Specific proposals that several Western states would implement to comply with a proposed cap-and-trade carbon emissions control pact would destroy jobs and erode income, according to a report co-released by the
Beacon Hill Institute (BHI) and the Washington Policy Center (WPC).
Reviewing the three cap-and-trade recommendations -- that consider "narrow" and "broad" market coverage and the use of offsets -- made by the
Western Climate Initiative (WCI), the authors identified several flaws made by the seven-state consortium, consisting of Arizona, California, Montana, New Mexico, Oregon, Utah and Washington. Thus, calling into question the so-called cost savings of $11.4 billion to $23.5 billion heralded by WCI.
Under a scenario in which 25 percent of greenhouse gas emission permits would be auctioned off to emitters in a cap-and-trade scheme, BHI determined that the seven states:
Would lose between 35,177 to 165,397 private sector jobs, while the permit revenue would allow the states to hire up to 19,710 state employees.
Would put investment by firms at serious risk by slowing investment in the region by $1.6 billion to $4.5 billion.
Would diminish total personal income, which would fall by $10.2 billion to $47.71 billion per year.

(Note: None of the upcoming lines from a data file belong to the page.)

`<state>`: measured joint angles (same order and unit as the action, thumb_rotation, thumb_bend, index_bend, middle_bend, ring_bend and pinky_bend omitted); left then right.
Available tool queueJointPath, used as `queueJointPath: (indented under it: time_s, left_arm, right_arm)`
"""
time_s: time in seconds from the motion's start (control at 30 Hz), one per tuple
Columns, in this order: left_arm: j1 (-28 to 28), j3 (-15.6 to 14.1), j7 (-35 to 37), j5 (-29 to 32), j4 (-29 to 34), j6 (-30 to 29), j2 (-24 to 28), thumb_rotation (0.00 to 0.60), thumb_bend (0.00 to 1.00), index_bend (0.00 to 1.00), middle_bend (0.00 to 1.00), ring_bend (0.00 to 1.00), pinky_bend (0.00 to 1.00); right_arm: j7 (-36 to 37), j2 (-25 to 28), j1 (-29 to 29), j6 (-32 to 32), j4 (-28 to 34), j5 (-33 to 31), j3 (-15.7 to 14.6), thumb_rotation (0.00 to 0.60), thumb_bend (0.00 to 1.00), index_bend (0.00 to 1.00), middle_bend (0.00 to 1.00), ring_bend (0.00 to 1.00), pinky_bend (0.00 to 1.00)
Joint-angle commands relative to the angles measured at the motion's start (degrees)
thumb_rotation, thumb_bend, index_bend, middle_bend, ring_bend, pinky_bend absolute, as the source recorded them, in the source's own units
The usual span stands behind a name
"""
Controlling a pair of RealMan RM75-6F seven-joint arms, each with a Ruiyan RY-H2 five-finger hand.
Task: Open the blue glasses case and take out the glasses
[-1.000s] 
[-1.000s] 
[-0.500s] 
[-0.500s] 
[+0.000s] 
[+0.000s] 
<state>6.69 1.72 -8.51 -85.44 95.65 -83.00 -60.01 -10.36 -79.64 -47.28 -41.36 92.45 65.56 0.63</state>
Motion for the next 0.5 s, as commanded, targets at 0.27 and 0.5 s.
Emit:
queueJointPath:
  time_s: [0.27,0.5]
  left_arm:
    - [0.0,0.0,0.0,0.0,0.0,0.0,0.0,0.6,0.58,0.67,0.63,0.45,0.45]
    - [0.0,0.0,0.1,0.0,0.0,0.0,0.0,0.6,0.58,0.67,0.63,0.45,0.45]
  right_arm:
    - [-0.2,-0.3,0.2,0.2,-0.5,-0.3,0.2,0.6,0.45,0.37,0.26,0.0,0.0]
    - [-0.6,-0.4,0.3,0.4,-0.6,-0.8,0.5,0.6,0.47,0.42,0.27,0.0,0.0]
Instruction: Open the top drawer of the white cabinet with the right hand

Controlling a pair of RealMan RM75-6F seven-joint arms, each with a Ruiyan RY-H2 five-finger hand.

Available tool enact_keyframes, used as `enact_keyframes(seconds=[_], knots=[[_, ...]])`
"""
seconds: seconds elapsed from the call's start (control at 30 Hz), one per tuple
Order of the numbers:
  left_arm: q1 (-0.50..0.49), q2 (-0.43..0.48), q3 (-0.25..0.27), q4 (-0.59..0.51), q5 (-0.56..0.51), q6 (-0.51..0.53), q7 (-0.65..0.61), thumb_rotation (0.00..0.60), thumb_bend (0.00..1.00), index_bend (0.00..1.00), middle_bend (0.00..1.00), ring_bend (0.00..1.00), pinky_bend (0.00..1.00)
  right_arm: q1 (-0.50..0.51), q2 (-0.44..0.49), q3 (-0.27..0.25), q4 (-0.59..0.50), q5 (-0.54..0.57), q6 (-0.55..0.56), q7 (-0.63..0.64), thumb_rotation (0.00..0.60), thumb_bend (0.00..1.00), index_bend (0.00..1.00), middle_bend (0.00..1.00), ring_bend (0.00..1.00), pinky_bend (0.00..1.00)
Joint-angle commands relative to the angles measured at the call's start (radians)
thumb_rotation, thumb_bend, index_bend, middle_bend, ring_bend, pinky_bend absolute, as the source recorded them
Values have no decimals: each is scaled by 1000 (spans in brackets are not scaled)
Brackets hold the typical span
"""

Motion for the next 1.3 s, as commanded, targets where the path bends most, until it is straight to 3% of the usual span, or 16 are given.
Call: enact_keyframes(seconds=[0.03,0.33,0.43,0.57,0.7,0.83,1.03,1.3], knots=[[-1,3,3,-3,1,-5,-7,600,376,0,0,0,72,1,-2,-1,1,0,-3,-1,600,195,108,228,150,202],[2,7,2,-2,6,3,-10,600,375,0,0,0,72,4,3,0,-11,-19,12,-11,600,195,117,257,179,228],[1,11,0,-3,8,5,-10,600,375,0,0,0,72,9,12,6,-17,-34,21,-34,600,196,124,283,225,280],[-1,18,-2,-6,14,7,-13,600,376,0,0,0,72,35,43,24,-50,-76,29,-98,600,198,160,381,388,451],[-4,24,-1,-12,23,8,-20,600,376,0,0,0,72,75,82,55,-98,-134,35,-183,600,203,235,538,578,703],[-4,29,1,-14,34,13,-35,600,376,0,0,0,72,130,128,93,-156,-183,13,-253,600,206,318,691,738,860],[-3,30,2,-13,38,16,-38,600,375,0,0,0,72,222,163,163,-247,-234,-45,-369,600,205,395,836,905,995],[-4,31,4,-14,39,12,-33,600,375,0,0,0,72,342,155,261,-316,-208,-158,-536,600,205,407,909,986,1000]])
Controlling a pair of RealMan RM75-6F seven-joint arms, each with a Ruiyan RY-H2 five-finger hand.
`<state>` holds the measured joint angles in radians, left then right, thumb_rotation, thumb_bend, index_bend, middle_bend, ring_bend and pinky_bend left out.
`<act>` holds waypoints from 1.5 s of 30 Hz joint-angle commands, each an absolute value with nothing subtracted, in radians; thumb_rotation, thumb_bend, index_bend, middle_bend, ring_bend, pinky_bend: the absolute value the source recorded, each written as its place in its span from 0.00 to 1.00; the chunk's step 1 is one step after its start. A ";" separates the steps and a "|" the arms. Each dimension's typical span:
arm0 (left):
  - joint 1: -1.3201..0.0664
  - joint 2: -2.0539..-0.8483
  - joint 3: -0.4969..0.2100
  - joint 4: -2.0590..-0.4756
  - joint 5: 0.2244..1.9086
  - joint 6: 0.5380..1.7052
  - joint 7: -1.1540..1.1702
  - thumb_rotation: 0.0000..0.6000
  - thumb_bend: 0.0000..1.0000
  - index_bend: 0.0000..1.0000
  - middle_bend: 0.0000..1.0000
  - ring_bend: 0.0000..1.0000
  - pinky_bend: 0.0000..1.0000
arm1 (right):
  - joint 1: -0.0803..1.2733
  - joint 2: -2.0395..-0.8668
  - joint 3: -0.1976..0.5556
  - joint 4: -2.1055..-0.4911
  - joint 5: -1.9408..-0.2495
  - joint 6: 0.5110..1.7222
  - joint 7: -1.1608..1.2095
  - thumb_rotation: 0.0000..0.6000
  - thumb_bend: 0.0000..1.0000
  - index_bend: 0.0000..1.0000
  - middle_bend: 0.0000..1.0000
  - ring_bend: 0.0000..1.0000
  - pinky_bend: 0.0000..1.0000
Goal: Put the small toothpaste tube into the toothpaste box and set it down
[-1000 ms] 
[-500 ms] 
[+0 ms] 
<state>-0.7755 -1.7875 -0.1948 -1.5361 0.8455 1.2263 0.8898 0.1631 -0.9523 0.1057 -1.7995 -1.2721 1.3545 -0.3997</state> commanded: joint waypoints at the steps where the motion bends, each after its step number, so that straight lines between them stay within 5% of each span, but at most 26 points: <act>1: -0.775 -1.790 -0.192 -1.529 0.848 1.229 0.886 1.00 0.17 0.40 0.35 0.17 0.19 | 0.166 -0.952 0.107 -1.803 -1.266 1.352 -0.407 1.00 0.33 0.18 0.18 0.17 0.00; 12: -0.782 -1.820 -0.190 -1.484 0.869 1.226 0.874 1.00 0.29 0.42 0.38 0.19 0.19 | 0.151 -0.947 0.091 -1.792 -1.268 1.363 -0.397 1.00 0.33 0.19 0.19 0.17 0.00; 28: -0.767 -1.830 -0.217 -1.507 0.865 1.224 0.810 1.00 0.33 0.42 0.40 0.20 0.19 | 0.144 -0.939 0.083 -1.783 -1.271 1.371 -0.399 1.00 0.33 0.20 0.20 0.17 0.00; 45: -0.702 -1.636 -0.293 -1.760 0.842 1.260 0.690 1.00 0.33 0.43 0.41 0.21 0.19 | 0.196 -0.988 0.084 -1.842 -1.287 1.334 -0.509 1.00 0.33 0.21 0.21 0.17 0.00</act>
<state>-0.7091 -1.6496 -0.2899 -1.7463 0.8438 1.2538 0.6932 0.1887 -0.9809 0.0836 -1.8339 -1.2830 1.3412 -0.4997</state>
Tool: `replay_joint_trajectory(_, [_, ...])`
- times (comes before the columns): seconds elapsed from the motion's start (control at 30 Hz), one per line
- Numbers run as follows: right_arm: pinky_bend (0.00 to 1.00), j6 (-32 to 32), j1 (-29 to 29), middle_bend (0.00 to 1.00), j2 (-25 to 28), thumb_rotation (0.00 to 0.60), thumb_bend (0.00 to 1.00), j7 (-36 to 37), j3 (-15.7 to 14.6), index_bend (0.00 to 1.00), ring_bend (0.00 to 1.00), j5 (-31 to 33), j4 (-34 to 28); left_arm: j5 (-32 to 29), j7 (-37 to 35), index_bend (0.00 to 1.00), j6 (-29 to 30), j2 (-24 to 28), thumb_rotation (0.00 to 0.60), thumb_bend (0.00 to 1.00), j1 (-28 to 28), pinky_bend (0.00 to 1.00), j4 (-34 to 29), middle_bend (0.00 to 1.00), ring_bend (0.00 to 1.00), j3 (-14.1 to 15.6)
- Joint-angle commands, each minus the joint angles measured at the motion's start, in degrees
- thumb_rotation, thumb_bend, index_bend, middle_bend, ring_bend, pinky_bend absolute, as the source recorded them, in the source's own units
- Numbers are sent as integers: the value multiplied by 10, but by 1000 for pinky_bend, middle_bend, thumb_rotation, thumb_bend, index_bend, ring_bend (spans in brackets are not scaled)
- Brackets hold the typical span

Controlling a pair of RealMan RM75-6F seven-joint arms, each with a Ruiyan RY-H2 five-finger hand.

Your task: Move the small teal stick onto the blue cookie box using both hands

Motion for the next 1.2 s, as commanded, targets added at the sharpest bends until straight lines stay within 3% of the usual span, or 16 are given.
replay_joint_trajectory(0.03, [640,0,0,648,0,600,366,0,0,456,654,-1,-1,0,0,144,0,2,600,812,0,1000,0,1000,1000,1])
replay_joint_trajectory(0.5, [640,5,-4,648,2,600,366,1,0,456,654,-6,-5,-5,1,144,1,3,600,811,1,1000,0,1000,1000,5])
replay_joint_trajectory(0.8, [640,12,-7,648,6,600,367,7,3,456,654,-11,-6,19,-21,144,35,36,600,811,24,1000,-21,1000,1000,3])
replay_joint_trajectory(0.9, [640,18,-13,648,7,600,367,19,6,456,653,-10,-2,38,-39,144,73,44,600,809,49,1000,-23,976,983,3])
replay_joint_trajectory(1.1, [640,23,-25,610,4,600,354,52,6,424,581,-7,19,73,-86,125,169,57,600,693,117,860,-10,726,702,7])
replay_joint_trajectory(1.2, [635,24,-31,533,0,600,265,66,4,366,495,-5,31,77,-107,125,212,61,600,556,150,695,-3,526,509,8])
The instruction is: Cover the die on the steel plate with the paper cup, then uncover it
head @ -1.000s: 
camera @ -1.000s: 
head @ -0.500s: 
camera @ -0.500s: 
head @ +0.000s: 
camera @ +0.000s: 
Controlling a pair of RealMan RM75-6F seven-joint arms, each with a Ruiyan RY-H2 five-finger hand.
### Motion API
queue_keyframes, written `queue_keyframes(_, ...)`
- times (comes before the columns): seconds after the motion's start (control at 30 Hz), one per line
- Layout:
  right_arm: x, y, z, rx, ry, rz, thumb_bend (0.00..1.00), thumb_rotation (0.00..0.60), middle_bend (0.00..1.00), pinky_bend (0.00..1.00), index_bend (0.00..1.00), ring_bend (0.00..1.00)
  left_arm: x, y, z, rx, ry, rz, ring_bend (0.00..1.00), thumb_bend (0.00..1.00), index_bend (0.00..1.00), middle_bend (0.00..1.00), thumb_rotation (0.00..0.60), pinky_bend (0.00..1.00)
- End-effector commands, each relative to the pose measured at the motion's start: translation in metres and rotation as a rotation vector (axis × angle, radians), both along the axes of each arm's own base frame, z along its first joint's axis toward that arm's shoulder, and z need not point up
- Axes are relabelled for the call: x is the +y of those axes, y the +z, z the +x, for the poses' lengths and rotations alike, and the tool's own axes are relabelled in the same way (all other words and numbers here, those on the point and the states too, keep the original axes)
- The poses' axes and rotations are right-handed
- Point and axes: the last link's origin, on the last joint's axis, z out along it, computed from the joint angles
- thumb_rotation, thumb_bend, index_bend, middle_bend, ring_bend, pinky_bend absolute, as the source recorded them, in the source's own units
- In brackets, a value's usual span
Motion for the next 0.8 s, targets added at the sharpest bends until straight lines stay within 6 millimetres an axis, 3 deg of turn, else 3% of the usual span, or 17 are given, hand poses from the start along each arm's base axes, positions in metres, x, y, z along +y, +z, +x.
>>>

Moreover, BHI found that none of the 7 WCI states would escape economic harm should cap-and-trade be imposed. Take Washington State for example. The state could lose:
18,292 net jobs.
$5.71 billion in personal income.
$302.54 in per capita disposable income.
The proposals' negative economic effects stem from the price and tax increases the states would impose on the energy and transportation sectors. Because a cap on carbon emissions is effectively a tax on energy production that is passed to industry, businesses and consumers, the effect is likely to drive commerce and jobs to other states or countries, says BHI.